Fake entries have also surged in references cited in medical papers. It is evidence that "paper mills," which produce fake papers for money, are thriving. While cases of fake papers with manipulated research data have been caught from time to time, this is the first attempt to check how many references cited in papers are fake.
A team led by Professor Maxim Topaz of the Columbia University School of Nursing said it "identified 4,046 references that do not actually exist in peer-reviewed medical papers," in a study published in The Lancet on May 9 local time.
◇ 246 papers had three or more fake references
The Columbia team developed an artificial intelligence (AI) verification system that examined 125.6 million references cited in 2.5 million papers posted on PubMed Central from Jan. 1, 2023, to Feb. 18 this year. PubMed Central is a free databases of life science papers.

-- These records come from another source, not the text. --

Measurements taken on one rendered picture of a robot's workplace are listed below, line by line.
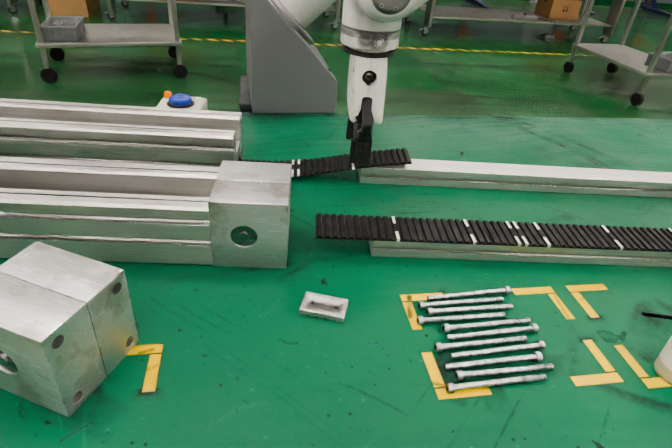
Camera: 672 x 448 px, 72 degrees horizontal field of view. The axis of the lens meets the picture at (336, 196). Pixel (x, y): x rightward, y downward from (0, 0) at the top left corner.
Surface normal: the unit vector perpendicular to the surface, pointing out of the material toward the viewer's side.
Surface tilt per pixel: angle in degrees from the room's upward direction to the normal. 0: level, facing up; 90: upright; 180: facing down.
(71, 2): 90
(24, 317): 0
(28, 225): 90
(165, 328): 0
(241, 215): 90
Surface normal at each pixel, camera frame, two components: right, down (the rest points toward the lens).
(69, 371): 0.94, 0.24
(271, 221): 0.04, 0.54
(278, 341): 0.08, -0.84
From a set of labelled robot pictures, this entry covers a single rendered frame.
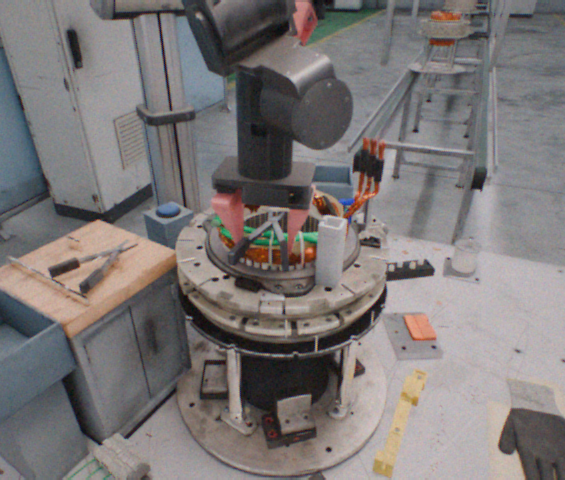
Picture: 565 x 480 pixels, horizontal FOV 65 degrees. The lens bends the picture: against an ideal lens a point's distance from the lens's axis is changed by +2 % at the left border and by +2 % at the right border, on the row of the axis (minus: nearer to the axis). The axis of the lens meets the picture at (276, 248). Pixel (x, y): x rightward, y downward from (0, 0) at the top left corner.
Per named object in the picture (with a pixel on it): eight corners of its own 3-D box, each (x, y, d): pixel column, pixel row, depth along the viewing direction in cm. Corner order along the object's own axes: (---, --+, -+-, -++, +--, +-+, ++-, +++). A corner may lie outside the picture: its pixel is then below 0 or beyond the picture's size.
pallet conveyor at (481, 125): (459, 323, 211) (506, 167, 168) (332, 292, 230) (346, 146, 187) (484, 37, 969) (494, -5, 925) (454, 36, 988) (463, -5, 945)
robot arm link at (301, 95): (264, -39, 39) (180, 6, 37) (348, -39, 30) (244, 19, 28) (301, 90, 46) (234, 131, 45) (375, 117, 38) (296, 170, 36)
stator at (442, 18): (435, 41, 321) (441, 9, 311) (463, 44, 308) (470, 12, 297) (417, 44, 309) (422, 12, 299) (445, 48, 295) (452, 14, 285)
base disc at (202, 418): (344, 524, 62) (345, 521, 61) (130, 413, 76) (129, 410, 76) (408, 342, 91) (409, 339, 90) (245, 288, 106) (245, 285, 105)
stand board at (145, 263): (70, 338, 57) (65, 325, 56) (-11, 289, 66) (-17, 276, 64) (180, 263, 71) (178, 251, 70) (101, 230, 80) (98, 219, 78)
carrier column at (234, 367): (241, 429, 73) (234, 336, 61) (228, 423, 74) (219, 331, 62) (248, 417, 75) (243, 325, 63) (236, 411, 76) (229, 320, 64)
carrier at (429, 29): (427, 61, 340) (435, 16, 324) (475, 69, 315) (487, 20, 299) (396, 68, 319) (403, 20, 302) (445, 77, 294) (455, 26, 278)
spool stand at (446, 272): (480, 284, 109) (491, 250, 103) (441, 276, 112) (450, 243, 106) (481, 265, 116) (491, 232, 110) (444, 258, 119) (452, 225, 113)
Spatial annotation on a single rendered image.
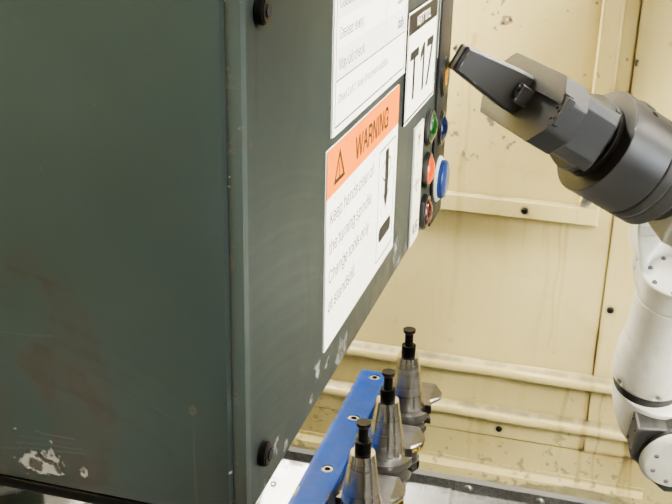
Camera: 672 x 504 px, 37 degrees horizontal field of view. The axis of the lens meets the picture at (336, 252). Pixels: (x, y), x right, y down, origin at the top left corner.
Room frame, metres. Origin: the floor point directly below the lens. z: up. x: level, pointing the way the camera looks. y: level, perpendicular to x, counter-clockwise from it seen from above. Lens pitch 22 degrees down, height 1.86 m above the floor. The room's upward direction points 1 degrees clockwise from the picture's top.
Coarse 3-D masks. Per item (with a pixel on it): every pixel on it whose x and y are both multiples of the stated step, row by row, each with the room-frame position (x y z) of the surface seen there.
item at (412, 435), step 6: (402, 426) 1.05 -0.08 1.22; (408, 426) 1.05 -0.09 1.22; (414, 426) 1.05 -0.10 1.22; (408, 432) 1.04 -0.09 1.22; (414, 432) 1.04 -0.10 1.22; (420, 432) 1.04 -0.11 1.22; (408, 438) 1.02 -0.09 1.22; (414, 438) 1.02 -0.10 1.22; (420, 438) 1.03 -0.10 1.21; (414, 444) 1.01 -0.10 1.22; (420, 444) 1.02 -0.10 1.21
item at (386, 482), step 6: (378, 474) 0.95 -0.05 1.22; (342, 480) 0.94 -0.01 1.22; (384, 480) 0.94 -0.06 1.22; (390, 480) 0.94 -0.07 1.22; (396, 480) 0.94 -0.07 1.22; (342, 486) 0.92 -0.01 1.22; (384, 486) 0.93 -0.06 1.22; (390, 486) 0.93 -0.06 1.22; (396, 486) 0.93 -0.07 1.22; (402, 486) 0.93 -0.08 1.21; (336, 492) 0.91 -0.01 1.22; (384, 492) 0.91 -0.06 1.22; (390, 492) 0.92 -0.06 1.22; (396, 492) 0.92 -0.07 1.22; (402, 492) 0.92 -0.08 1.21; (390, 498) 0.90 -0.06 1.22; (396, 498) 0.91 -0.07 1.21; (402, 498) 0.91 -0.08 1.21
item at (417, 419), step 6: (426, 402) 1.09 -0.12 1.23; (426, 408) 1.08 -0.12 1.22; (402, 414) 1.06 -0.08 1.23; (408, 414) 1.06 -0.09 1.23; (414, 414) 1.06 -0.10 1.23; (420, 414) 1.06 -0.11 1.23; (426, 414) 1.07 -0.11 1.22; (402, 420) 1.06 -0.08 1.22; (408, 420) 1.06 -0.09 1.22; (414, 420) 1.06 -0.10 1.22; (420, 420) 1.06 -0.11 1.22; (426, 420) 1.08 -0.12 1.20; (420, 426) 1.06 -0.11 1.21
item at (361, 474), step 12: (360, 456) 0.87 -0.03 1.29; (372, 456) 0.87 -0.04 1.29; (348, 468) 0.87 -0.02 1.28; (360, 468) 0.86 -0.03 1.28; (372, 468) 0.86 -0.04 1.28; (348, 480) 0.87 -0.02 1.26; (360, 480) 0.86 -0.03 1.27; (372, 480) 0.86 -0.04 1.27; (348, 492) 0.86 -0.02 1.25; (360, 492) 0.86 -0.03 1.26; (372, 492) 0.86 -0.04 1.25
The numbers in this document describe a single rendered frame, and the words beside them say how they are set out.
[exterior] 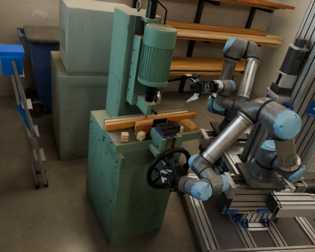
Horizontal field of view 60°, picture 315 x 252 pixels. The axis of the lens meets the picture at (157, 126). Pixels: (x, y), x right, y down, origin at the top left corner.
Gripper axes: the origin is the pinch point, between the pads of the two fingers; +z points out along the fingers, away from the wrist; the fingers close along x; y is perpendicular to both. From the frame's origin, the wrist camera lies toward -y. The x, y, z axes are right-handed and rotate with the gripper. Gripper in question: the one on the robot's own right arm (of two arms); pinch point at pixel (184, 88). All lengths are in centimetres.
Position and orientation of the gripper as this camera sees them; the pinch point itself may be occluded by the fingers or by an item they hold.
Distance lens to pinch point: 155.9
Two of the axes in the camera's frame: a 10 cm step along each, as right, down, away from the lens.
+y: 5.1, 0.9, -8.5
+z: -8.6, 1.1, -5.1
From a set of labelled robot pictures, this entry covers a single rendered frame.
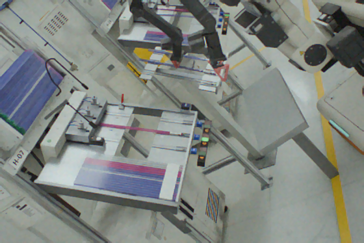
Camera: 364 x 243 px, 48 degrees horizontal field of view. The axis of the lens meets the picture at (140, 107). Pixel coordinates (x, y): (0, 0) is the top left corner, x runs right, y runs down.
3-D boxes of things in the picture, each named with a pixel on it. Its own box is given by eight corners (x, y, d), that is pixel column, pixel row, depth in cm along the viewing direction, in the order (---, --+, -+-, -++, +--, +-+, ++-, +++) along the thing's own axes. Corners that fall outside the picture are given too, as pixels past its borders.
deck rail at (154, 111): (197, 119, 238) (197, 111, 234) (196, 121, 237) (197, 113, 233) (84, 106, 254) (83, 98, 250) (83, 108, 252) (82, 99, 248)
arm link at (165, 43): (182, 39, 230) (179, 28, 235) (162, 41, 230) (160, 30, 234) (181, 52, 241) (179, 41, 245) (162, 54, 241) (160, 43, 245)
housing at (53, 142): (90, 110, 252) (86, 91, 243) (58, 166, 215) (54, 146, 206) (77, 108, 253) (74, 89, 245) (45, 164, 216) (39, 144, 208)
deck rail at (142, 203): (177, 211, 187) (177, 203, 183) (177, 215, 185) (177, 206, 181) (38, 187, 202) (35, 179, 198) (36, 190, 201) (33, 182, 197)
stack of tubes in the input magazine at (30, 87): (64, 76, 238) (28, 45, 230) (25, 133, 200) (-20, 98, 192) (52, 87, 245) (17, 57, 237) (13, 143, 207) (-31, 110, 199)
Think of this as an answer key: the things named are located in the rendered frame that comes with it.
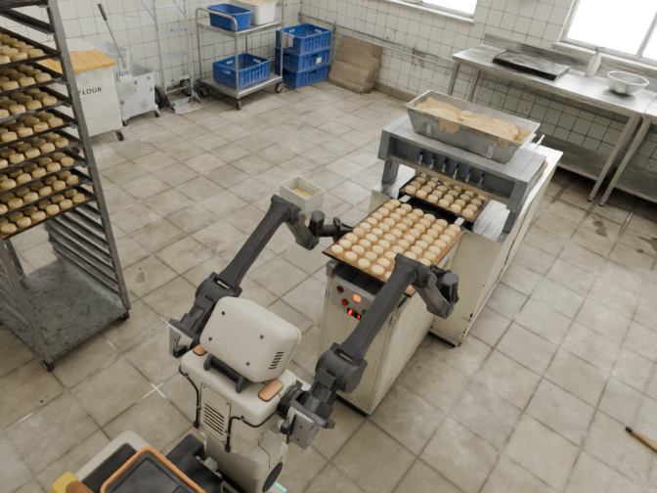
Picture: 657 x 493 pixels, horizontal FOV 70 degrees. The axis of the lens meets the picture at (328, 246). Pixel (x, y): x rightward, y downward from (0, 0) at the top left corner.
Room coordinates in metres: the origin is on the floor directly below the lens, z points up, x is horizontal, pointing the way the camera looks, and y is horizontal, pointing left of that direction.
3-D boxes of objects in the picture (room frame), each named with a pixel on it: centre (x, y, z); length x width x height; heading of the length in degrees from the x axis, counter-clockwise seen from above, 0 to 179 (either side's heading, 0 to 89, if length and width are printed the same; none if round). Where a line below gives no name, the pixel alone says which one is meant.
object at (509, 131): (2.11, -0.58, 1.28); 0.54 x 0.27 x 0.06; 60
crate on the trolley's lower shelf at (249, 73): (5.31, 1.21, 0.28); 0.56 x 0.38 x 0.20; 153
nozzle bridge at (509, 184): (2.11, -0.58, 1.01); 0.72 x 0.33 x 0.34; 60
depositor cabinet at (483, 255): (2.52, -0.82, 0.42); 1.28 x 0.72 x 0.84; 150
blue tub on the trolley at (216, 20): (5.12, 1.29, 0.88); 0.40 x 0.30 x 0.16; 58
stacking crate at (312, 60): (6.05, 0.61, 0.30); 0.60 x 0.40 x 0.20; 145
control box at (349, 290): (1.36, -0.15, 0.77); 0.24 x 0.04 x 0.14; 60
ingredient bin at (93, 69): (3.86, 2.36, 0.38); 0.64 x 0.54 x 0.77; 52
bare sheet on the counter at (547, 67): (4.61, -1.68, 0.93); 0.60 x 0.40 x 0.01; 56
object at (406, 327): (1.67, -0.33, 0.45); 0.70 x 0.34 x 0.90; 150
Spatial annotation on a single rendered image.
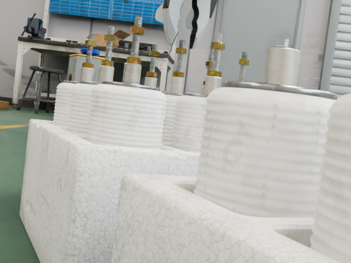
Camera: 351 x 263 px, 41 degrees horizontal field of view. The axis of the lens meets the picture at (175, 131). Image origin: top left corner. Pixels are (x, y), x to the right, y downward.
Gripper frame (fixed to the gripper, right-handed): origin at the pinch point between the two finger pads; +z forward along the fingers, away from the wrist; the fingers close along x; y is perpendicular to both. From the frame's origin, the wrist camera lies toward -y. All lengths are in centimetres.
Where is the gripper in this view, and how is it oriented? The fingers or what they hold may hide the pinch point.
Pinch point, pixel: (184, 38)
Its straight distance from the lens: 76.6
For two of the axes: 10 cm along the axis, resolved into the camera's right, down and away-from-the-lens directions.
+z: -1.3, 9.9, 0.5
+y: -4.9, -1.1, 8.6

The AI verification focused on 97 million references with a digital object identifier (DOI), a unique identifier assigned to digital content, or an ID assigned in the PubMed databases. The review found 4,046 false citations in 2,810 papers. Analysis showed 2,564 papers had one or two fake references, and as many as 246 papers had three or more fake references.
Cases of fake references in papers have surged recently. In 2025 they were 12 times higher than in 2023. The researchers said, "Starting in mid-2024, coinciding with the spread of AI writing tools, we saw the sharpest increase." Kathryn Weber-Boer, a researcher at Digital Science, a U.K. research information management firm, also suspected AI.
She told Nature, "We still do not know whether fake references are fabricated by computers or by humans," but added, "the recent upward trend in these problems suggests the influence of Generative AI."
◇ Could adversely affect patient care
An increase in fake references poses a serious problem. If the sources cited to support a paper's findings are fake, the paper's scientific basis is inevitably weak. That can trigger a vicious cycle in which fake papers spawn more fakes. In particular, because medical papers are directly tied to patient care, the consequences could be fatal.
Topaz said, "Because clinicians make treatment decisions based on clinical guidelines presented in papers, this directly affects patients." In other words, papers that cite fake studies can steer patients toward the wrong treatments. Topaz said, "In one paper we reviewed, 18 of 30 references were fake," adding, "some of them have already been cited elsewhere and even appeared in review papers used to inform clinical practice."
Even so, journals reportedly took no action. The researchers said that at the time of the investigation, 98.4% of problematic papers had received no action from publishers. In a commentary published alongside the study, Howard Bauchner of the Boston University School of Medicine and Frederick Rivara of the University of Washington School of Medicine said, "This study shows the need to improve research ethics."
Based on the findings, Topaz's team recommended that publishers verify references before accepting papers for publication. They also suggested that providers of indexing services for papers supply additional information so users can assess the accuracy of references.